Would you please output, word for word, the span of the listing below that opens on the line containing "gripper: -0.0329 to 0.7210" and closes on the line containing "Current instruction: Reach"? Include both ends and nothing more.
Input material: Begin
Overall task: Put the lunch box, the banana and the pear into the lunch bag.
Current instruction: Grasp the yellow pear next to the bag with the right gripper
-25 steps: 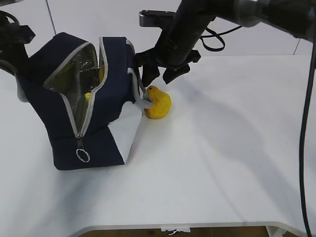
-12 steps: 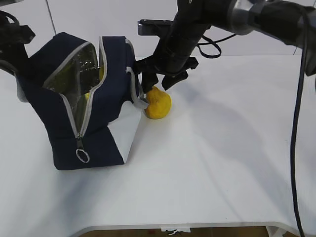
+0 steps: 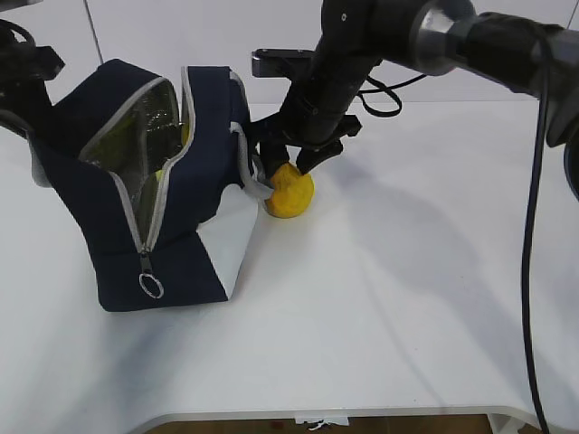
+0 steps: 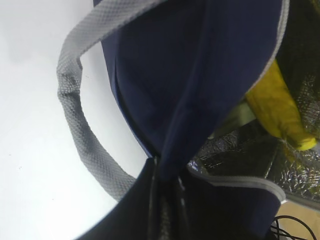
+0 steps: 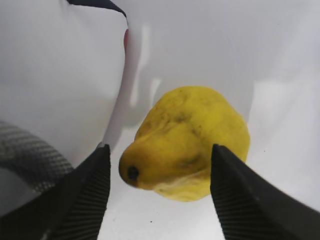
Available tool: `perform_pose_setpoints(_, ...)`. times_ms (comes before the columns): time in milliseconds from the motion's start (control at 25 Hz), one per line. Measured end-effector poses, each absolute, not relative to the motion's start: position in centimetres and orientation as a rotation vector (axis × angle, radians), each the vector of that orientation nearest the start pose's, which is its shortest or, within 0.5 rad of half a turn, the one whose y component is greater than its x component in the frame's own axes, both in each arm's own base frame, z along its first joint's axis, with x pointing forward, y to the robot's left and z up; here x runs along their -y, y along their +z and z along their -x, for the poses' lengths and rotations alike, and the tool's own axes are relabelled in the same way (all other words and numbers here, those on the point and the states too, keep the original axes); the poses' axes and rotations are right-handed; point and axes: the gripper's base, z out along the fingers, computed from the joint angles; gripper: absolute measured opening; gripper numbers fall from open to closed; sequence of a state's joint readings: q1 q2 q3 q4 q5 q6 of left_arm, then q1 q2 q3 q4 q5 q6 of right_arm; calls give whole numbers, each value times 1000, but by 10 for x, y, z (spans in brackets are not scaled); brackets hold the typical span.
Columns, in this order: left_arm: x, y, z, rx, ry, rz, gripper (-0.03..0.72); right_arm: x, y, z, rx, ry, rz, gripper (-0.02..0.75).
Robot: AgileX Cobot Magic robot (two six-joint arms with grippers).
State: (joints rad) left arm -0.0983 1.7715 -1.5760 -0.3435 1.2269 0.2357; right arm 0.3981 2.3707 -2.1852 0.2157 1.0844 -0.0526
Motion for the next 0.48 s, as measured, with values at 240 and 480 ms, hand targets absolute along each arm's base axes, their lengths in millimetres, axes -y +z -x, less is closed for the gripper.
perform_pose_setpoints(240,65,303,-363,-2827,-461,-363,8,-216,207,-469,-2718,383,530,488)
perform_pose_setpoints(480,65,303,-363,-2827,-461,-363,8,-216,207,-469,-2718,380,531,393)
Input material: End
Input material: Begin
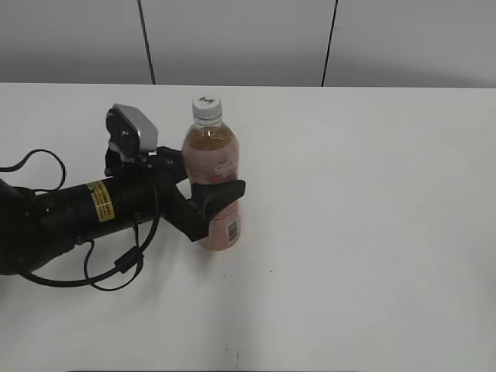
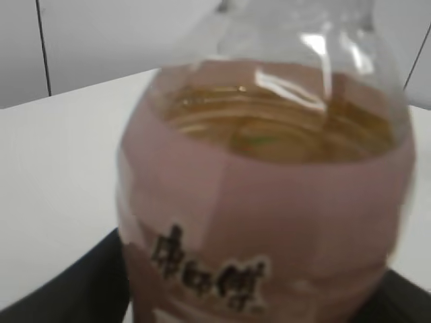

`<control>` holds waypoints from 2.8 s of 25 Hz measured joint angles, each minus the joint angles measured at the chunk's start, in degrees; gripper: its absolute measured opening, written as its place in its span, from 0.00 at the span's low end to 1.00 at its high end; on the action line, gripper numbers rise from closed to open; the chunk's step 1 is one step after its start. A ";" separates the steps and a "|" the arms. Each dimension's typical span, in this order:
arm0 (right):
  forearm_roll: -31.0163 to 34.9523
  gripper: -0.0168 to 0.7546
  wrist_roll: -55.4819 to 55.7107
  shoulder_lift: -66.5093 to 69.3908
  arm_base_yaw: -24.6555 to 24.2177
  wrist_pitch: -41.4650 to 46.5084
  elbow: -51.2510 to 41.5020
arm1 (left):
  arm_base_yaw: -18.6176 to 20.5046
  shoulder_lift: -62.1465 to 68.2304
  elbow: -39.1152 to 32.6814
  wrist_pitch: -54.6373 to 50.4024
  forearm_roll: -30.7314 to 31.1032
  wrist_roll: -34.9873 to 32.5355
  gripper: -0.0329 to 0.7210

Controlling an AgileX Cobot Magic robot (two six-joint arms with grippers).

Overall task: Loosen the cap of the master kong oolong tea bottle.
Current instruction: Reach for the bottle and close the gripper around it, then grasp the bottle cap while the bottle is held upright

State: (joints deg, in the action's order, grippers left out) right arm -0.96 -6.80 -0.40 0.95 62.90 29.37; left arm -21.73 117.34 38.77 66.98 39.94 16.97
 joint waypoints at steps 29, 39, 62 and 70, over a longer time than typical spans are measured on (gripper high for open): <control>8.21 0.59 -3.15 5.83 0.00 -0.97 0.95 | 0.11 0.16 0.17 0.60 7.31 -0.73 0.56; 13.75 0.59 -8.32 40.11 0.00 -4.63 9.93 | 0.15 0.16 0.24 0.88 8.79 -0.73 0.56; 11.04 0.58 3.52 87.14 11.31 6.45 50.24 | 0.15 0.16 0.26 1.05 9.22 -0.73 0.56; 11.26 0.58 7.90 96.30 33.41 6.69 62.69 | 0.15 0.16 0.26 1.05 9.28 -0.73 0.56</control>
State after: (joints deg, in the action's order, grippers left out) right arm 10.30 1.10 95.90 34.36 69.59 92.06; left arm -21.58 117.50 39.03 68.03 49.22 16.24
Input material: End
Response to the task:
  gripper: -0.0329 to 0.7210

Controlling an AgileX Cobot Magic robot (two six-joint arms with grippers).

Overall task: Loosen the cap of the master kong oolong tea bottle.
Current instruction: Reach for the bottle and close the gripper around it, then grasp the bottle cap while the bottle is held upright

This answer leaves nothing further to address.